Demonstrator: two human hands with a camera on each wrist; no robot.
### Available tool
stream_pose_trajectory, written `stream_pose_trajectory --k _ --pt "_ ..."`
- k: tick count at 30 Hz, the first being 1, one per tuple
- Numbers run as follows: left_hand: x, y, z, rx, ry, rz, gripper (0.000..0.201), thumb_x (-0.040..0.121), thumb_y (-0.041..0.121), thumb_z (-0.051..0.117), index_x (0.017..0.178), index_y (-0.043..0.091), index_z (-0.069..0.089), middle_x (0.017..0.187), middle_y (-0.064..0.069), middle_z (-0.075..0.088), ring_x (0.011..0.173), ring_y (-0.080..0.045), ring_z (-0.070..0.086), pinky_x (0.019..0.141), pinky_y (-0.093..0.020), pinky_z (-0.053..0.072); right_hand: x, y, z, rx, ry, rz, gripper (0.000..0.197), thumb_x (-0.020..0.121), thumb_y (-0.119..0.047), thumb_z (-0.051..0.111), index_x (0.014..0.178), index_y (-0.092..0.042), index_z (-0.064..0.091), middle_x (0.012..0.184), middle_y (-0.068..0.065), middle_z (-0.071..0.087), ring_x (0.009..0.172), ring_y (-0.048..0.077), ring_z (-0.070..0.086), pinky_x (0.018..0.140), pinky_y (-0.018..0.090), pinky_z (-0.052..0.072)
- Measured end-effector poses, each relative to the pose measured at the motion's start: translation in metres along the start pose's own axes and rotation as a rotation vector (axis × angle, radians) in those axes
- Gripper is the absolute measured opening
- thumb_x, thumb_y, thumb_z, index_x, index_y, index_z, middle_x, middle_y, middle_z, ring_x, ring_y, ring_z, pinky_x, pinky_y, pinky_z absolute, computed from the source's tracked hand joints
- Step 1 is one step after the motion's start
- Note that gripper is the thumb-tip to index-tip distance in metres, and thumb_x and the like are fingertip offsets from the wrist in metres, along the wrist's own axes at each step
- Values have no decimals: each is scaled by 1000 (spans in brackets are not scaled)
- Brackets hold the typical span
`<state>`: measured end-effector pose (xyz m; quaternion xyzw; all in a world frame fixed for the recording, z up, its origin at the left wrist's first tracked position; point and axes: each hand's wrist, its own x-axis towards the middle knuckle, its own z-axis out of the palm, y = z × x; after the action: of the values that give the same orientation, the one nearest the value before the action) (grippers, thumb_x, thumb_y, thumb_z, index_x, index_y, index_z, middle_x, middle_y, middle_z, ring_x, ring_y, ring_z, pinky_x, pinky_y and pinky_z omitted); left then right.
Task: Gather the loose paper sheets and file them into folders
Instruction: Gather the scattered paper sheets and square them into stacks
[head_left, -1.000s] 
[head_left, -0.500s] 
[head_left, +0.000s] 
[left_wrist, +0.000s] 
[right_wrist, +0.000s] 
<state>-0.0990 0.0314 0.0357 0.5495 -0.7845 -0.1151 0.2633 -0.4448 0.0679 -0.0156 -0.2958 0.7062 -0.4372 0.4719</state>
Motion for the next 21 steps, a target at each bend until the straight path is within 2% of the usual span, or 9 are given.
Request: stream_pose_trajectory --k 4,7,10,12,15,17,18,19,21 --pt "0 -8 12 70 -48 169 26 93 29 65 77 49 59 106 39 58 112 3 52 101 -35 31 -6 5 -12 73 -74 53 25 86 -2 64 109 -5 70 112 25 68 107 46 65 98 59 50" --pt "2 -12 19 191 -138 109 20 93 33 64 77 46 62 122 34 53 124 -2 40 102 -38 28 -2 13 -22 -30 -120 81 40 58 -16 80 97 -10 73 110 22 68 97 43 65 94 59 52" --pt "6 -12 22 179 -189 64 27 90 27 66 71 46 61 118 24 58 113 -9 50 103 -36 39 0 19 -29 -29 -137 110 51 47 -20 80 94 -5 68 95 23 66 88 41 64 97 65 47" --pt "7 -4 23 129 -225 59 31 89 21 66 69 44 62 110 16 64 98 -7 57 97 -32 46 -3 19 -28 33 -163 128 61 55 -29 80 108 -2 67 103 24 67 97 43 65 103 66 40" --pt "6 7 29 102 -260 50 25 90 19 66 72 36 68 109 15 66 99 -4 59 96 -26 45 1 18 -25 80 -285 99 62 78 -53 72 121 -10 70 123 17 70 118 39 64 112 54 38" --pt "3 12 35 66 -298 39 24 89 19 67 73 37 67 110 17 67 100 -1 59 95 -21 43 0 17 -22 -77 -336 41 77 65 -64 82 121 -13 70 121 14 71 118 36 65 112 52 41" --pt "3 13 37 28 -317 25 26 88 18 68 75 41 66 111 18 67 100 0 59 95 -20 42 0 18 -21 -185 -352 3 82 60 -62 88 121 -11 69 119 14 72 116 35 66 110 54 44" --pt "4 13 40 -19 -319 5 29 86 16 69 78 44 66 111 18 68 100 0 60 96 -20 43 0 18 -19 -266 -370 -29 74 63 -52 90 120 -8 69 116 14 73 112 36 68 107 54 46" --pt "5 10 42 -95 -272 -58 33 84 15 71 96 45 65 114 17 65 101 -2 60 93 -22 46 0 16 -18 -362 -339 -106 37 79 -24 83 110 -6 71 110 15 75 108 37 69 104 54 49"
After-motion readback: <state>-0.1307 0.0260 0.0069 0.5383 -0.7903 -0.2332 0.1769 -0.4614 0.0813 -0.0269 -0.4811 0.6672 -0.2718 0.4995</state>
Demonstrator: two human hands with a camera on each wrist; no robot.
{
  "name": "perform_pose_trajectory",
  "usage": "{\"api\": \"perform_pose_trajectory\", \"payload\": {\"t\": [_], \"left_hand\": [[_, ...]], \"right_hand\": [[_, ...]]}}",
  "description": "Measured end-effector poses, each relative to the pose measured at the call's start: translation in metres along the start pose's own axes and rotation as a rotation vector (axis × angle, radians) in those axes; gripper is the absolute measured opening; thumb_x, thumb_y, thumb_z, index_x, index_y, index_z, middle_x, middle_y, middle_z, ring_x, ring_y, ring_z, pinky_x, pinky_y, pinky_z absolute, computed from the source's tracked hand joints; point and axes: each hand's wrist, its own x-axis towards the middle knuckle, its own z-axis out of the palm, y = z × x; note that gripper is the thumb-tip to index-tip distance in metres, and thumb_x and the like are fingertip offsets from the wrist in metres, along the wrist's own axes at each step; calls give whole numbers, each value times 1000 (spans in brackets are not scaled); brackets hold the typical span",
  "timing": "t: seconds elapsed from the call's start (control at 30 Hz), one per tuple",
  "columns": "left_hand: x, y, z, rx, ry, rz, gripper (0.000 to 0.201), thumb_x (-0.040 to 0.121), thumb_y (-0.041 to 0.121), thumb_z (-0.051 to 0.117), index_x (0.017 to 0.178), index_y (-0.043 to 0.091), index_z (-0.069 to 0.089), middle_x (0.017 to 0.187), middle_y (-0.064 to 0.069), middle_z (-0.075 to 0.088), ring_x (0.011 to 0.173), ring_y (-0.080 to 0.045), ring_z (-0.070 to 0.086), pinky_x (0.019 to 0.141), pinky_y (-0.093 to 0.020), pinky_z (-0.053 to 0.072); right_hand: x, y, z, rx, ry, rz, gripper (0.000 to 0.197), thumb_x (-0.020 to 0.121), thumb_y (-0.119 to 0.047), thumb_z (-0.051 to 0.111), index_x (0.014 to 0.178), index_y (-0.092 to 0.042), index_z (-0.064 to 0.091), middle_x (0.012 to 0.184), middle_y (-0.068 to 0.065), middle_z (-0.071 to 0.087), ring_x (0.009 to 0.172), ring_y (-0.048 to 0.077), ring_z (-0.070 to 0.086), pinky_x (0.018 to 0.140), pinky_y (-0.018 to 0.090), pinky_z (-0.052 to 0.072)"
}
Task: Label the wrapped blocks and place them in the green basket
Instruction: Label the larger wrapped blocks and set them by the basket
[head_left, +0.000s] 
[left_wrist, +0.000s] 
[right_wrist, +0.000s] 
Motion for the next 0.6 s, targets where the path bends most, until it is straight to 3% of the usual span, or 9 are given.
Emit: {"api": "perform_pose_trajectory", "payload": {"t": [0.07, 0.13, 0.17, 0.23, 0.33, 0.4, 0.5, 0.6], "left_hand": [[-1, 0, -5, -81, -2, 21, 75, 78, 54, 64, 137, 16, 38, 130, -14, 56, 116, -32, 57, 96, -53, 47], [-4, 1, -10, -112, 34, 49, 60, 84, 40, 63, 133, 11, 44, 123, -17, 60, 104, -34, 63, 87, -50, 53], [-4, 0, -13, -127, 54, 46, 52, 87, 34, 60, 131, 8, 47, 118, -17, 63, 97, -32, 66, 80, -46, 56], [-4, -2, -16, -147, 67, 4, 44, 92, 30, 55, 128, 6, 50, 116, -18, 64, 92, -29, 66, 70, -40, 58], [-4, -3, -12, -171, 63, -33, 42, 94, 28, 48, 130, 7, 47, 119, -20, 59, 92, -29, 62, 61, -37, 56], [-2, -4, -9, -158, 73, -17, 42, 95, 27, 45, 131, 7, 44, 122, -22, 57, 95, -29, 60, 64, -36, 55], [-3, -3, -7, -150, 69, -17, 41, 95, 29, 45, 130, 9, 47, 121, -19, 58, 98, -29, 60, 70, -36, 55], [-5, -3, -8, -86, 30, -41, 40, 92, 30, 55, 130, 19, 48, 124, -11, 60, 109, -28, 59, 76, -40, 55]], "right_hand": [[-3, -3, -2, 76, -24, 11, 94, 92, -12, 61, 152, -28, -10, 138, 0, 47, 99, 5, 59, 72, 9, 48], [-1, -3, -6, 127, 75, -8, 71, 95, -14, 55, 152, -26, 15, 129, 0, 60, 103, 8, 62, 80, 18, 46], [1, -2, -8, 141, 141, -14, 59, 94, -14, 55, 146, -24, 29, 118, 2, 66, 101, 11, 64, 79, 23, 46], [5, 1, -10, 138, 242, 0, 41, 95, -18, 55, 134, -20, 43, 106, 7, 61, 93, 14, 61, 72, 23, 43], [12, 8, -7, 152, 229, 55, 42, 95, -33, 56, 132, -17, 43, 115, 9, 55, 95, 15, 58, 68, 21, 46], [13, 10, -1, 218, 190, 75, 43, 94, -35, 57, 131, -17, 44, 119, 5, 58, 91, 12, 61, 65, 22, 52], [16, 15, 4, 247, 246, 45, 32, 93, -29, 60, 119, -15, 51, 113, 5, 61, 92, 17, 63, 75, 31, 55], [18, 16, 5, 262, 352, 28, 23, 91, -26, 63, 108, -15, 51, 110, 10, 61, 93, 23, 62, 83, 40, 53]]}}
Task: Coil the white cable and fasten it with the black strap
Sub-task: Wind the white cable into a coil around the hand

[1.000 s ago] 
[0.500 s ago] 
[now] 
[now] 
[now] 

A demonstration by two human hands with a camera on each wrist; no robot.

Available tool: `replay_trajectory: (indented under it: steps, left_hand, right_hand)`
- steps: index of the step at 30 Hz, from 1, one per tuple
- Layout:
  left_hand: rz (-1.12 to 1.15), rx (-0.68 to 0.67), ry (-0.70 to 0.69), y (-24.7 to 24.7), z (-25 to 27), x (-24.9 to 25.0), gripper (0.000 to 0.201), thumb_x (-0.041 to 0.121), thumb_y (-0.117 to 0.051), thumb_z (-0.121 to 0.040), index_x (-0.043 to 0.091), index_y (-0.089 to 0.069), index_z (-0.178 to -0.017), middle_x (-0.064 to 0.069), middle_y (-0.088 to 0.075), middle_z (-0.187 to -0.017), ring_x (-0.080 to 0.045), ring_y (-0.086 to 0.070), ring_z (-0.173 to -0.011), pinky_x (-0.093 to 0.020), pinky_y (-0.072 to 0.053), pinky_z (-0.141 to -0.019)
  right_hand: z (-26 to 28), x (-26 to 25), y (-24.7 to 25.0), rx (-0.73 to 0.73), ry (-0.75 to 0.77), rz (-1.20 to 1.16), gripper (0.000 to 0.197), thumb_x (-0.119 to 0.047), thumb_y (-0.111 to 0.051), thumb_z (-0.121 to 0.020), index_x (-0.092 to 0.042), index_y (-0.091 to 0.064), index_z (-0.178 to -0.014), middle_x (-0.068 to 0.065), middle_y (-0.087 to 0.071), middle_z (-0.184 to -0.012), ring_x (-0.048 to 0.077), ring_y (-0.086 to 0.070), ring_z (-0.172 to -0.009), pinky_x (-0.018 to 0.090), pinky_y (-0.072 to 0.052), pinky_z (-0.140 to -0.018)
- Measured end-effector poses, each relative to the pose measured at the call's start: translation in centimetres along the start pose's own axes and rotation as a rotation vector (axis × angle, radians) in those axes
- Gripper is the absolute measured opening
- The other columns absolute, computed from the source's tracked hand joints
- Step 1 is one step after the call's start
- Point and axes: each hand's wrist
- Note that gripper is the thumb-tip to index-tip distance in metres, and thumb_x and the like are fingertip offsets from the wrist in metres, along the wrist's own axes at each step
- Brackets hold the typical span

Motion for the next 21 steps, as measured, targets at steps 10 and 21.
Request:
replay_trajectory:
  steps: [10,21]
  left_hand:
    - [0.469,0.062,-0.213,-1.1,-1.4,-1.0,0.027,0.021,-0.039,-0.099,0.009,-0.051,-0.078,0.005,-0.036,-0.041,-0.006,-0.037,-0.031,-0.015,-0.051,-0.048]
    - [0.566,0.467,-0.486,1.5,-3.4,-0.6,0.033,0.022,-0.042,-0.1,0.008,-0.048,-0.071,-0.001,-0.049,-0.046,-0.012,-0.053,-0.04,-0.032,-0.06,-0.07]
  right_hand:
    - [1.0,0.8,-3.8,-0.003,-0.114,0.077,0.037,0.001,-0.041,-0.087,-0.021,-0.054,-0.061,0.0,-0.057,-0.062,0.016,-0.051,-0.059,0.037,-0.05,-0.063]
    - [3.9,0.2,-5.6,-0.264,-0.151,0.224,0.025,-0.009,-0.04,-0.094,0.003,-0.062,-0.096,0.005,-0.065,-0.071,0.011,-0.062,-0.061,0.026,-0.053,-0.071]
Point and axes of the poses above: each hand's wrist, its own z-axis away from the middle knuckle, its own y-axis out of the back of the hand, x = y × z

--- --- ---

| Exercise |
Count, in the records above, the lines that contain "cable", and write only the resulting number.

| Reply to the task |
2